Almost half the delegates at the Evangelical Lutheran Church in America convention voted to ordain gay priests in long term relationships and they easily approved a measure to allow gay marriage ceremonies.
Lutherans Reject Easing Gay Clergy Rules (AP)
Gays and lesbians lashed out after the Evangelical Lutheran Church in America rejected a proposal that would have allowed them to serve as clergy in certain cases, saying they felt rejected by their own denomination. The proposal was voted down Friday by delegates attending an ELCA national meeting. It would have affirmed the church ban on ordaining sexually active gays and lesbians but allowed exceptions for candidates in long-term relationships.
Goodsoil, a coalition of Lutheran groups advocating for full inclusion of gays, accused the church of “sacrificing (gays) on the altar of a false and ephemeral sense of unity.” The Rev. G. Scott Cady of the New England Synod said rejecting gays who feel a call to ministry was tantamount to questioning the will of God. “We have vacant pulpits and altars in congregations all over this country, We have people crying out for pastoral care,” he said. “The Holy Spirit has said, `All right, here they are. Here they are.’ Are we going to now say, `Thanks Holy Spirit, but we prefer something else.’”
Delegates voted against the measure 503-490. The proposal needed a two-thirds majority to pass. New Jersey Synod Bishop Roy Riley, president of the ELCA’s Council of Bishops, said the delegates accurately reflected the mood of the 4.9 million-member denomination. “This church is not ready to make major changes in its ordination practices,” he said. “That was the crux, really.”
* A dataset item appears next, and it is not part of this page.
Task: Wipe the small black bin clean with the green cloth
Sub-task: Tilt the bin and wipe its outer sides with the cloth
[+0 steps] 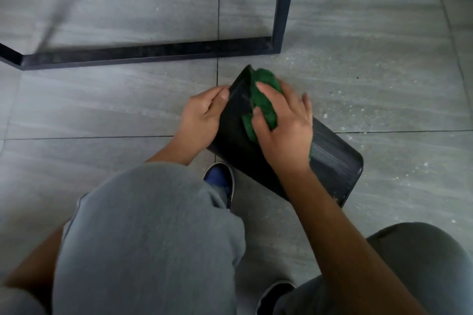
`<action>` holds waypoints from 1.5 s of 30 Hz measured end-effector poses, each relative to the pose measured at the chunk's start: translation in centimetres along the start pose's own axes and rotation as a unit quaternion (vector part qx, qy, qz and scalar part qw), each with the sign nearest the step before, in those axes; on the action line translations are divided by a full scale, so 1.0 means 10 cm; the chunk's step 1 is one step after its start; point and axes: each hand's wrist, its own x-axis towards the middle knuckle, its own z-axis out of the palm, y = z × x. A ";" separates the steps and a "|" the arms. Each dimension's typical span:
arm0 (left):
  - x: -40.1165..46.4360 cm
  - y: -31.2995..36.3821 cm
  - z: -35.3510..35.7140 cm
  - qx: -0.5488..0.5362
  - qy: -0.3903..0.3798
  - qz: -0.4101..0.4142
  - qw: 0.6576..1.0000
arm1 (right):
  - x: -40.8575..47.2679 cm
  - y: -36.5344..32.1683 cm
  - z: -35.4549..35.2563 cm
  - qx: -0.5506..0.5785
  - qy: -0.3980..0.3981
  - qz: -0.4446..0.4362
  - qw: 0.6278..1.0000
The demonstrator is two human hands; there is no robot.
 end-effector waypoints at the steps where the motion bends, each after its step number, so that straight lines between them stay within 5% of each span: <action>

The gay ordination proposal and two others taken up at the meeting were based on years of work by a denominational task force on sexuality. Delegates overwhelmingly approved another of the panel’s proposals, affirming church unity despite deep differences over homosexuality. A final proposal on blessing ceremonies for same-sex couples was changed before it was approved and its impact remained unclear.
That nearly half of a mainline church’s convention would vote for something that would have been considered anathema twenty or twenty-five years ago is amazing, not a sign of refusal to change.
Cady’s “questioning the will of God” argument is rather amusing. We have, after all, only the word of the individual who says he was “called” that he was indeed “called.” Against that, we have the Bible, a collection of age-old documents that some believe to be divinely inspired–not to mention two thousand years of church teaching–that would seem to argue against this.
One would think that God would order revisions in the seminal documents before sending out the calls to individual priests, just to avoid the confusion. Of course, he does move in mysterious ways unfathomable by mortal men. A true quandry, that.